__WHAT TO DO__.
Copy each line from the listing below where the word "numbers" shows up.

** DATA SEGMENT follows **

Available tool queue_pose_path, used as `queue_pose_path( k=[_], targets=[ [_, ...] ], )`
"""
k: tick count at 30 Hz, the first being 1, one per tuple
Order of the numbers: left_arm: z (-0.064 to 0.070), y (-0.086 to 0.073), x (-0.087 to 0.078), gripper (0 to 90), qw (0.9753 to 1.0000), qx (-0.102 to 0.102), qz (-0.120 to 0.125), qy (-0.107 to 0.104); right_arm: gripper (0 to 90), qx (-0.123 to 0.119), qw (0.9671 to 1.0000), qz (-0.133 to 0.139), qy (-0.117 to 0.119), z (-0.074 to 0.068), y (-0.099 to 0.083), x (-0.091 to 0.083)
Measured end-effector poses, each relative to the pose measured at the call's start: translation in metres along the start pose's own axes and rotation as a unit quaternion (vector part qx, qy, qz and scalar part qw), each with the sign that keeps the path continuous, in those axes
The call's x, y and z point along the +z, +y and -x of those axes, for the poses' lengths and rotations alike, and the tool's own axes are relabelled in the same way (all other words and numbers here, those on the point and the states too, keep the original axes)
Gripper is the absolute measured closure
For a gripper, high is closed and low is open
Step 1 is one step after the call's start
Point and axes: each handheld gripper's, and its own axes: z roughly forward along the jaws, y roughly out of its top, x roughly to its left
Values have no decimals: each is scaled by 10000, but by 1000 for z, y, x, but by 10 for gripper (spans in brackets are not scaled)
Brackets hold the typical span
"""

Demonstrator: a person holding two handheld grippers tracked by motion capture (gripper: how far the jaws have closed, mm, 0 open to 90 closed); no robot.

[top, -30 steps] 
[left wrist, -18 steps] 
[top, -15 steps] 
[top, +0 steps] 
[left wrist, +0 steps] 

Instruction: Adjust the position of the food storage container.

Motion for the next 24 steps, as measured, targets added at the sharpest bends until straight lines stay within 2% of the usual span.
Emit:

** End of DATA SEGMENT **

__EXERCISE OUTPUT__.
Order of the numbers: left_arm: z (-0.064 to 0.070), y (-0.086 to 0.073), x (-0.087 to 0.078), gripper (0 to 90), qw (0.9753 to 1.0000), qx (-0.102 to 0.102), qz (-0.120 to 0.125), qy (-0.107 to 0.104); right_arm: gripper (0 to 90), qx (-0.123 to 0.119), qw (0.9671 to 1.0000), qz (-0.133 to 0.139), qy (-0.117 to 0.119), z (-0.074 to 0.068), y (-0.099 to 0.083), x (-0.091 to 0.083)
The call's x, y and z point along the +z, +y and -x of those axes, for the poses' lengths and rotations alike, and the tool's own axes are relabelled in the same way (all other words and numbers here, those on the point and the states too, keep the original axes)

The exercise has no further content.